Site-directed mutagenesis is an important procedure in studies of gene expression and protein structure/function relationships. A variety of protocols have been developed to mutate specific bases in plasmid DNA, which employ oligonucleotide primers containing desired mutations flanked by bases complementary to target sequences (reviewed in Smith M. (1985) Ann. Rev. Genet. 19:423-462). The primers are usually extended in vitro, although Mandecki (Proc. Natl. Acad. Sci. U.S.A. (1986) 83:7177-7181) has described a procedure in which the primers are presumably extended in vivo following transformation of a bacterial host. In the absence of mismatch-repair, DNA replication of heteroduplex DNA is expected to yield mutant products at frequencies of 50% or less. Since actual yields are often much lower than this theoretical maximum, strategies have been developed to select for products derived from the mutant strand. For example, a strategy has been developed by which circular single-stranded DNA (ssDNA) with several uracil bases incorporated in place of thymidine (produced in dut.sup.-, ung.sup.- E. Coli strains) is used as a template for primer-directed synthesis of a strand carrying the desired mutation. (Kunkel et al. (1987) Meth. Enzymol 154:367-382; Kunkel (1985) Proc. Natl. Acad. Sci. U.S.A. 82:488-492). This DNA is transformed into an ung.sup.+ strain which degrades the uracil-containing template strand, yielding mutant products at frequencies as high as 98%.

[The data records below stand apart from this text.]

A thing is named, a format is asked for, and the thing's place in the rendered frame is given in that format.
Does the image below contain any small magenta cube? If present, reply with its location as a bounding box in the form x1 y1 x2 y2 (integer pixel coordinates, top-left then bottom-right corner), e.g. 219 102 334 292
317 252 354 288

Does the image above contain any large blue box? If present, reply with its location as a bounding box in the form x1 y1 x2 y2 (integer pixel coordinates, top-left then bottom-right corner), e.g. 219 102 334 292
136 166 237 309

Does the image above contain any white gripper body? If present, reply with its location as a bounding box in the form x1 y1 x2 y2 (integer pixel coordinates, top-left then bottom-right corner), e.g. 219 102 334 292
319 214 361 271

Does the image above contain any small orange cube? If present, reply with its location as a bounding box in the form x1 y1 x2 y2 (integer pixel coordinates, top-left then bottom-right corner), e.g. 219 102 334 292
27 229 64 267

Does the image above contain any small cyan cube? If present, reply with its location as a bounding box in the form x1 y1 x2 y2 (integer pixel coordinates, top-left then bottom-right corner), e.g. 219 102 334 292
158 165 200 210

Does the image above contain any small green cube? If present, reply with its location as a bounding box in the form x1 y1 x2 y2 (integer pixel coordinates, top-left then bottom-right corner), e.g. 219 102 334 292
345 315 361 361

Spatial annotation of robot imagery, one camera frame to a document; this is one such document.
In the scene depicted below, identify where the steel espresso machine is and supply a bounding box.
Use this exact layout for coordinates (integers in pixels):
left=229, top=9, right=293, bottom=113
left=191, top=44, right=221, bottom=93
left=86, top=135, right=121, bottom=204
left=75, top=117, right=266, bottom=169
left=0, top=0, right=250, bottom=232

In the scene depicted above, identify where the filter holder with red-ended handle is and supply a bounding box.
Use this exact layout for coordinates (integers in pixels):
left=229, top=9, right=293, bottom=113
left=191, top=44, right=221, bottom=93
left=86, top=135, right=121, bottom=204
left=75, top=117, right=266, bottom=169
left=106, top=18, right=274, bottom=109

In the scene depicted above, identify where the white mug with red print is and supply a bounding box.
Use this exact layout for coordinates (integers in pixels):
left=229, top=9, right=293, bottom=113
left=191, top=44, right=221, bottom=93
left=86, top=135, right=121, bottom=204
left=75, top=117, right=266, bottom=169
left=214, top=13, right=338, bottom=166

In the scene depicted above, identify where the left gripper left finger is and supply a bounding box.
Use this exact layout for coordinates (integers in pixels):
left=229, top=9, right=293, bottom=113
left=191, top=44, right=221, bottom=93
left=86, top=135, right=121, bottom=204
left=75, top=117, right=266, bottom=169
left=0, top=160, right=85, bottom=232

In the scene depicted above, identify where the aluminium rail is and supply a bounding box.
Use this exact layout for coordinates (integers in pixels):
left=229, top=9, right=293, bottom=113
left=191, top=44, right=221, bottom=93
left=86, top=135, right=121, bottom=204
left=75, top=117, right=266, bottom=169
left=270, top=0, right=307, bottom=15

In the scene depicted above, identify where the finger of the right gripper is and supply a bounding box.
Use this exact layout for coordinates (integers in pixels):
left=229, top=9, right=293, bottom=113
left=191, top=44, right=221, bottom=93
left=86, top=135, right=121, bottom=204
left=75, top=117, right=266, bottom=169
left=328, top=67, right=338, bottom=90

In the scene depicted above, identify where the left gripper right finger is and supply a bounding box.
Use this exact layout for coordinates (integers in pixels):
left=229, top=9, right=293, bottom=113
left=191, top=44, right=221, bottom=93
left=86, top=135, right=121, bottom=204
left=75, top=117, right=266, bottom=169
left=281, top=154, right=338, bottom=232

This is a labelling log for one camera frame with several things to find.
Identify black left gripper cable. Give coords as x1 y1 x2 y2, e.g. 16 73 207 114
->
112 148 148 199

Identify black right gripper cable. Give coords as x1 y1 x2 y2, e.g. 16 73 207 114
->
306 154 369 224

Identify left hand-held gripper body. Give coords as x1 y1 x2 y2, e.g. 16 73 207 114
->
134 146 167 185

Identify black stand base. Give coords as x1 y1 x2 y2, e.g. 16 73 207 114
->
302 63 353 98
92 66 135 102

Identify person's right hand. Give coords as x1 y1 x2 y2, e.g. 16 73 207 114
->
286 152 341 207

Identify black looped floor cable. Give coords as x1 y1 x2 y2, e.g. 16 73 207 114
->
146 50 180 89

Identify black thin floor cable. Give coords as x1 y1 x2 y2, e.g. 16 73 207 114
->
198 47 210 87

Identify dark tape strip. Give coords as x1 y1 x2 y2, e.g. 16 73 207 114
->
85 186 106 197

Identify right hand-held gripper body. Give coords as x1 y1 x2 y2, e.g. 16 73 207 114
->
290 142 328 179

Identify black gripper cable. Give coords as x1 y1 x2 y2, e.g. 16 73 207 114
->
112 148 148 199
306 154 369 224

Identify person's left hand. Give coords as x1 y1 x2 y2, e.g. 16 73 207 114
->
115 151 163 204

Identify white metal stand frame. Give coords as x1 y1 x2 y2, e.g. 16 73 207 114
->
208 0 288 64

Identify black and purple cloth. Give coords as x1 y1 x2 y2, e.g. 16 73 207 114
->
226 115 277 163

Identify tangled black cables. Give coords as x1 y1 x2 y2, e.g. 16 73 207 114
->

Another strategy is to use two mutagenic primers, one carrying the desired mutation, and the second that reverts a mutation in a selectable marker, such as the ampicillin-resistance (amp.sup.r) gene (Lewis et al. (1990) Nucleic Acids Res. 18:3439-3443), or gene IV from M13 (Carter (1987) Meth. Enzymol. 54:382-403). The two primers direct synthesis of a second strand carrying the reverted selectable marker and the desired mutation. Subsequent selection for the reverted marker yields products carrying the desired mutation at frequencies of about 80%. An analogous strategy couples the primer carrying the desired mutation to a primer that destroys a site recognized by the host restriction/modification system (Carter, ibid.). This strategy permits the efficient recovery of mutant plasmids resistant to the host restriction system. These coupled-primer systems benefit from the use of T4 DNA polymerase for primer extension, rather than the Klenow fragment of E. coli DNA polymerase, since the T4 enzyme does not displace the mutagenic primers (Masumune et al. (1971) J. Biol. Chem. 246:2692-2701; Nossal (1974) J. Biol. Chem. 249:5668-5676). Efficiency is also increased if mismatch repair-defective (mut S) hosts are used, increasing the probability that the reverted selectable marker and the desired mutation cosegregate during the first round of DNA replication (Zell et al. (1987) EMBO J. 6:1809-1815).
These specialized mutagenesis procedures impose several requirements. The dut.sup.- /ung.sup.- system (Kunkel, ibid.) requires that the target plasmid carry an fl origin of replication, the transformation of the target plasmid into an F, dut.sup.-, ung.sup.- host, and the preparation of circular ssDNA templates. Target plasmids must be derivatives of M13, or they must carry fl origins ("phagemids"). ssDNA is produced from phagemids by propagation in the presence of helper phage. Systems that employ revertible selectable markers require subcloning the target DNA into a specialized plasmid vector, and can require specific host strains to permit selection of the reverted marker (Carter, ibid.), or for the production of circular ssDNA templates (Lewis et al., ibid.). If multiple mutations are to be introduced sequentially, revertible marker systems usually require the reintroduction of target DNA fragments into the parent vector carrying the defective marker.